Photos shock MP unit's families

support remains

May 04, 2004|by DAVID DISHNEAU

The rumors started in January, two months after the 372nd Military Police Company was put in charge of Abu Ghraib prison near Baghdad.

The unit, a source of pride for the Western Maryland city of Cumberland, had been showered with love demonstrated in rallies on the downtown pedestrian mall and in the posting of reservists' photographs at Wal-Mart and inside a local courthouse.

Family members, who feared an erosion of support for the company, kept mum - even after the news started trickling in from their loved ones overseas.

"I had gotten a telephone call from my son stating that there was something going down," said Aleta Fogle of Cresaptown. Her son, Spc. Robert Weaver, assured her he wasn't involved, she said.


As weeks went by, the talk grew shocking. But the families said nothing until last week, when CBS broadcast evidence of prisoner abuse on "60 Minutes II."

The photographs showed members of the 372nd grinning, clowning and giving thumbs-up signs beside naked, hooded prisoners. Some were stacked in heaps. Others were in sexual positions. One picture showed a prisoner apparently attached to wires, standing atop a box; viewers were told he had been led to believe he would get an electrical shock if he stepped off.

"We're a tight community. Probably everybody in this area knows somebody who's from the 372nd or their family," said Becky McClarran-Mizak, mother of Spc. Daniel Mizak.

Six members of the unit have been criminally charged and face possible courts-martial. Seven other soldiers - all officers and noncommissioned officers - have been reprimanded.

The photos sickened even the most positive-minded family members.

"I was appalled by the pictures," said McClarran-Mizak.
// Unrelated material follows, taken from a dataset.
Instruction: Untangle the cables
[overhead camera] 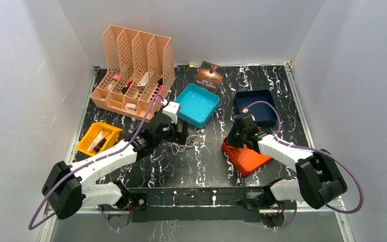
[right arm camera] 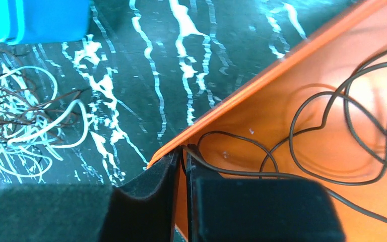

She said her 21-year-old son had worked as a prisoner escort, but not a guard, before suffering a concussion and eye injury in a roadside bombing in November. Home now and on inactive status, he is not among those charged. He was unavailable Monday for an interview.

Families of some of those charged say their loved ones were following orders and have been treated unfairly by the Army. Staff Sgt. Ivan L. "Chip" Frederick II "never did do anything to hurt anyone," said his wife, Martha, of Buckingham, Va.

Daniel Sivits of Hyndman, Pa., said his son, Spc. Jeremy C. Sivits, 24, who faces a possible court-martial, wasn't prepared for prison-guard duty. "Jeremy is not a trained MP. He is a trained wheeled-vehicle mechanic," he said.

Also among those criminally charged was Spc. Sabrina D. Harman. Her mother, Robin M. Harman of Lorton, Va., said her daughter was in the process of having an Article 32 hearing in the case. That's the military equivalent of a civilian grand jury probe. Calls by The Associated Press to her civilian attorney, Frank Spinner, on Sunday and Monday were not returned.

Capt. Donald J. Reese of New Stanton, Pa., faced administrative charges, according to his wife, Sue. She didn't know if he was among the officers whom the Army formally reprimanded Monday.

Spc. Rodney Bird, 24, of Oakland, Md., worked at the prison but is not charged. His wife, Jennifer, 23, said the actions of a few have disgraced the unit.

"I think it's awful that they're over there supposed to be doing their jobs and they're treating those people like that. I think it's very bad," she said.

But McClarran-Mizak said the 372nd deserves the community's continued support.

"War is ugly and, as my son said, you didn't hear the name-calling that the female soldiers got from the Iraqi prisoners. We don't see that side of it.

"Do I think anybody should be humiliated? No, I don't. I wish it would have never happened," she said.

"But there were 164 soldiers sent over there and there were not 164 soldiers involved in that incident."